Concernant la technologie utilisée, celle à ARN messager, Stéphane Bancel explique que "le plus dur a été de développer la technologie sans effet secondaire sur l’homme. Cela nous a pris trois ou quatre ans. Puis, depuis 2015, nous avons procédé à des essais cliniques sur neuf vaccins", a-t-il rappelé. En vulgarisant, il poursuit : "La biologie moléculaire se résume à un alphabet de quatre lettres. On ne vous injecte pas le virus mais une protéine que va reconnaître le système immunitaire, qui va produire des anticorps en reconnaissant cette protéine. Quand le virus du Covid- 19 est arrivé, nous avons pu aller très vite. Car ce qui change entre le vaccin contre Zika ou le vaccin contre Covid-19, c’est l’ordre des lettres".

 

300 ans après la peste, la paléomicrobiologie au coeurs des travaux de recherche de l'IHU

En parallèle, le colloque annuel de l'IHU Méditerranée avait également pour théâtre l'acte IV de Méditerranée du Futur. 
En 1720, Marseille était frappée par la dernière grande épidémie de peste en Europe. Confrontée aux épidémies, la ville s’est dotée d’outils pour se protéger de la contagion. Les chercheurs de l' IHU Méditerranée se servent aujourd'hui de ces différentes épidémies dans le cadre de leurs travaux de recherche. 

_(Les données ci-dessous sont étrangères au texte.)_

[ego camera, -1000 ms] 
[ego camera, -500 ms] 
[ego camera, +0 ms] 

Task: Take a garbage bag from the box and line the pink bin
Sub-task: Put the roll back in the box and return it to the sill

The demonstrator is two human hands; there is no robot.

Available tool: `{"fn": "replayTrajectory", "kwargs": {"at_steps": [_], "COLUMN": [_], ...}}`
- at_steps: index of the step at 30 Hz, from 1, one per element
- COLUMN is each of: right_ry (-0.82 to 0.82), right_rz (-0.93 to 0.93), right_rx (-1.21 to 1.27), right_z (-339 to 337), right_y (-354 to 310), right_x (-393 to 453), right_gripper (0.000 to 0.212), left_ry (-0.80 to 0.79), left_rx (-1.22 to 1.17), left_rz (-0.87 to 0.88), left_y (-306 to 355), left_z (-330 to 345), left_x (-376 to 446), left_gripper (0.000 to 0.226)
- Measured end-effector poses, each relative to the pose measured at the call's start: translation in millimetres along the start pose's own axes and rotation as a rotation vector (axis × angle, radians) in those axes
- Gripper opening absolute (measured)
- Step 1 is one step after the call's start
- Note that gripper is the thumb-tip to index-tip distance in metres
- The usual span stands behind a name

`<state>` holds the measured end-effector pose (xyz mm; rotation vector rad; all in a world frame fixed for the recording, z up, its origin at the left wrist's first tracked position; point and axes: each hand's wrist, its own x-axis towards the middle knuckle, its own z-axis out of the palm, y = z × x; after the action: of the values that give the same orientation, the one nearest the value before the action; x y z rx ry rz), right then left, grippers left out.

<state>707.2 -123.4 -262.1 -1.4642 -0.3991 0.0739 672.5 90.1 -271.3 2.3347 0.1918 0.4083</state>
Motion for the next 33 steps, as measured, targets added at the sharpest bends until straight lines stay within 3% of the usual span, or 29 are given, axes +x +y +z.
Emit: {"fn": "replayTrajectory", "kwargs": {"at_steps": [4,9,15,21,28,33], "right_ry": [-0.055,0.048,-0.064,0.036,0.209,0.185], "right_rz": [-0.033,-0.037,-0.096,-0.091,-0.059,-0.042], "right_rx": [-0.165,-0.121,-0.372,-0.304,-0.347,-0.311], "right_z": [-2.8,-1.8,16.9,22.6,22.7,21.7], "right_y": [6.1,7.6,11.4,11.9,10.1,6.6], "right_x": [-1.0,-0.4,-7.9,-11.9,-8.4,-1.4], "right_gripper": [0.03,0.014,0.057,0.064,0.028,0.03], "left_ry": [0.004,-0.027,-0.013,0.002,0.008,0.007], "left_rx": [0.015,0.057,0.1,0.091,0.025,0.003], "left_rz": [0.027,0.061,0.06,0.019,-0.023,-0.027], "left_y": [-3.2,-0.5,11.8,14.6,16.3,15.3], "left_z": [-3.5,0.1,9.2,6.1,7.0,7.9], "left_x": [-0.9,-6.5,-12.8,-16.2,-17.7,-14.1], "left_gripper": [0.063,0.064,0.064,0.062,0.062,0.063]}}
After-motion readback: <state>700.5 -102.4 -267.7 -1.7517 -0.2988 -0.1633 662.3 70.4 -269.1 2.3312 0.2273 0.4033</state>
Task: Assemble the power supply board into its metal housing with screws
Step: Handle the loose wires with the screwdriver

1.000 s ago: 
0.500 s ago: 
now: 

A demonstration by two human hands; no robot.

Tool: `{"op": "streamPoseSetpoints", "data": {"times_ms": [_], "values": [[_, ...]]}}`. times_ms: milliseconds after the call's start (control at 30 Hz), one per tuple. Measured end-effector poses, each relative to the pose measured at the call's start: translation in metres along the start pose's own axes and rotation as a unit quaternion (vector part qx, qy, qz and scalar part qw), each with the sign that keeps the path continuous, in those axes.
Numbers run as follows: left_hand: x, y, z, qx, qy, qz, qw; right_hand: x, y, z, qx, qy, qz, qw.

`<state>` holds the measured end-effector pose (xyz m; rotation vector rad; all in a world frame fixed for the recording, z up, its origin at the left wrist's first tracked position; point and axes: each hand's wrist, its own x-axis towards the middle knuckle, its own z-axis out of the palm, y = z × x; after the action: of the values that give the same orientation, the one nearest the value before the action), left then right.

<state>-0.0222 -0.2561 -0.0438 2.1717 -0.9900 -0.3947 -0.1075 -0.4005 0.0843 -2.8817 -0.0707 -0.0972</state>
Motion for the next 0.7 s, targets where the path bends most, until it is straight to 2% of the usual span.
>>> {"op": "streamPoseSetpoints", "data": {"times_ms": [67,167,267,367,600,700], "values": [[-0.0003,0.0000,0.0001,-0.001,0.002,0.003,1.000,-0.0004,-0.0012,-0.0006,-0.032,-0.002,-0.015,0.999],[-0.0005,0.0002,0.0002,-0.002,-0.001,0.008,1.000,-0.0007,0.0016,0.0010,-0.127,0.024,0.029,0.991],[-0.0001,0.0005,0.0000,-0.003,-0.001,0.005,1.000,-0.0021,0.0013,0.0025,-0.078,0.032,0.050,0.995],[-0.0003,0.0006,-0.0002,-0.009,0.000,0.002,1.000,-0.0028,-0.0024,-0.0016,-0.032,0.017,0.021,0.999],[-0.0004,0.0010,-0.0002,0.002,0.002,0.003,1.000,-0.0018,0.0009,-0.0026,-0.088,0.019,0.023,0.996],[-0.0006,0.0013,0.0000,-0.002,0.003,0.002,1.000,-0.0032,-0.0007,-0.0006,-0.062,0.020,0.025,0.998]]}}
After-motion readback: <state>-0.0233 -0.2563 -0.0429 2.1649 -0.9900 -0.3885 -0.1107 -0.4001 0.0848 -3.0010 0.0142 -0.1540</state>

Pour le docteur Michel Drancourt, Directeur adjoint de l'IHU, "les connaissances acquises en analysant rétrospectivement les épisodes anciens permettent de mieux comprendre les dynamiques des épidémies. Différentes expertises et spécialités sont associées pour cette analyse. La peste est toujours active. C'est une maladie d'écosystèmes. Les animaux y jouent un rôle important, et le sol est peut-être, selon certains travaux, une source d'infection pour les animaux. Une grande partie des travaux d'anthropologie sur la peste ont été effectués dans notre région. Ce n'est pas par hasard car Marseille était la porte d'entrée de la maladie. Aujourd'hui, la paléomicrobiologie de la peste nous permet de mieux comprendre la dynamique de l'épidémie à Marseille en croisant les différentes disciplines : histoire, anthropologie, biologie, informatique. C'est notamment le cas grâce à l'analyse de la pulpe dentaire, système inventé par l'IHU et les équipes du Professeur Raoult, qui a permis de prouver que les squelettes anciens contenait le virus de la peste. C'est une première mondiale."

Qu'est ce que c'est, la paléomicrobiologie : l’objectif de cette discipline est de traquer les traces de maladies dans les restes humains et animaux de plus de cent ans. Des équipes de scientifiques marseillais ont ainsi posé leurs microscopes sur les restes de défunts frappés par la peste de 1720 et retrouvés sur des chantiers de fouilles.